The new decade made its entrance under the threat of a terrorist act planned for the United States. Two weeks before New Year's Eve, authorities arrested Ahmed Ressam at a Canadian border crossing, where customs officials found bomb-making materials in his car. Ressam's target, intelligence officials said, was Los Angeles International Airport. Other cites, it was said, were in the terrorists' sights, as well. The Millennium Plot, they called it.
Celebrations for the great turning of the millennial wheel took place amid a backdrop of jitters; city officials across the nation talked of suspending New Year's events. In Washington D.C., a debate took place over whether a planned fireworks display was appropriate, in light of the threat.
The brave decided to party like it was 1999.
Win, Lose or Draw
The millennial decade got underway in America in the midst of a presidential campaign.

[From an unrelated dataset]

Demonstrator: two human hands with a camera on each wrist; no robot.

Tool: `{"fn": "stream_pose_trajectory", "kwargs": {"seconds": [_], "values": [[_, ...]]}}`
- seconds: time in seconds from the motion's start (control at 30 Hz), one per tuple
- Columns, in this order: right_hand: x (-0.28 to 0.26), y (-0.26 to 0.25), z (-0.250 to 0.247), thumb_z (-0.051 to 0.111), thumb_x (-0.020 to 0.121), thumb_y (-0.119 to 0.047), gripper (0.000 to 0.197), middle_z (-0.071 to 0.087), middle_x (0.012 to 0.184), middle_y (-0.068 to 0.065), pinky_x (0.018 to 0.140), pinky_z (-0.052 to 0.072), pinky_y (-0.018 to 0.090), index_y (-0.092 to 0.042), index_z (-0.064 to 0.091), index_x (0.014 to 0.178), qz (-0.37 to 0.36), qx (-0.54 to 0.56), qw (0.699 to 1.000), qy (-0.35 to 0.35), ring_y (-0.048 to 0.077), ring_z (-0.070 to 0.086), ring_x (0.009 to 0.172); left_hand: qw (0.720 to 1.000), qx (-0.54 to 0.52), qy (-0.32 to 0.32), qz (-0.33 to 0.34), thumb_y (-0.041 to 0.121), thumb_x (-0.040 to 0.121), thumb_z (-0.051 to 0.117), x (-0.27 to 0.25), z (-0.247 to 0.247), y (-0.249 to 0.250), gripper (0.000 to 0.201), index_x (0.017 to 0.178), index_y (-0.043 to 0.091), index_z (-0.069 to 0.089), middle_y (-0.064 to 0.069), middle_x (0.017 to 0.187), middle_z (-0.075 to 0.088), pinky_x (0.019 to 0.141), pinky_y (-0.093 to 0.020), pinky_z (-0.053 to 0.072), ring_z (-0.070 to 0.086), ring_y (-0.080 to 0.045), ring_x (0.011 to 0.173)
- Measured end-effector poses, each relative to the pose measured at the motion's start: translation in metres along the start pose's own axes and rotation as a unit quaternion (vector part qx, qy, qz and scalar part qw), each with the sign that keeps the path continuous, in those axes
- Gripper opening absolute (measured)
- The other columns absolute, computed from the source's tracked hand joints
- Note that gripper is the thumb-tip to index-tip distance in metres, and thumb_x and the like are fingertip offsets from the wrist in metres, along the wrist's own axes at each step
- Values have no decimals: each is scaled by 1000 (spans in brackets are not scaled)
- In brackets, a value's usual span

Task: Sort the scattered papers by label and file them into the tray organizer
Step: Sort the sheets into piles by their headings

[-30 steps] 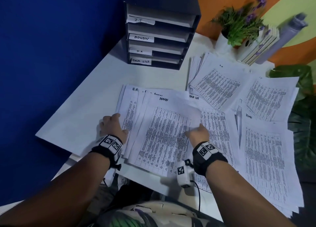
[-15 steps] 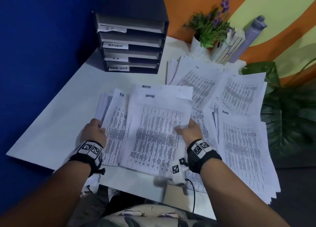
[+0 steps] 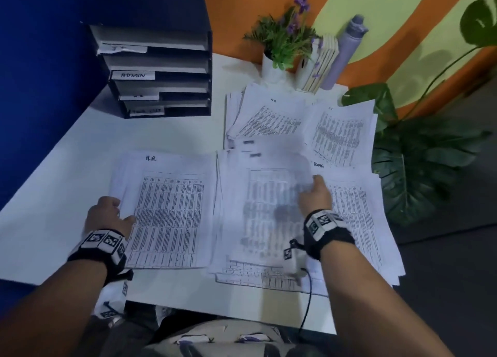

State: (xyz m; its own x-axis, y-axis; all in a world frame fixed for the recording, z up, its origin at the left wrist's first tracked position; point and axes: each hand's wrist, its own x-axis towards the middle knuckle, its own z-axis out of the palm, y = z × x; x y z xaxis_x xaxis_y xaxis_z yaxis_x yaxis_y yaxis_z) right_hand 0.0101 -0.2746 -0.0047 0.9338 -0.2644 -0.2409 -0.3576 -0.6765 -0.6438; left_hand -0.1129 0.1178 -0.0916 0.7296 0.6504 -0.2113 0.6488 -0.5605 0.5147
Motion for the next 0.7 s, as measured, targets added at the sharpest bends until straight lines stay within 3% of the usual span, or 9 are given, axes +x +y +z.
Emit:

Democrat Al Gore and Republican George W. Bush, both scions of political families, faced off in a hard-fought contest that appeared to end in a draw. When the polls closed, the electoral college map featured several states that offered no clear winner, an outcome that had never occurred in the television age.
The drama dragged on for more than a month, culminating in an action by the Supreme Court that history will likely judge to have been unconstitutional.
The impact of this election on the American psyche was, I believe, profound; regardless of one's political orientation. A large part of the narrative of American exceptionalism hinges upon our belief that we are a self-governing people. However weak we may have felt in the face of corporate malfeasance or government overreach, we still clung to the notion of our collective power as a people through the use of the ballot box.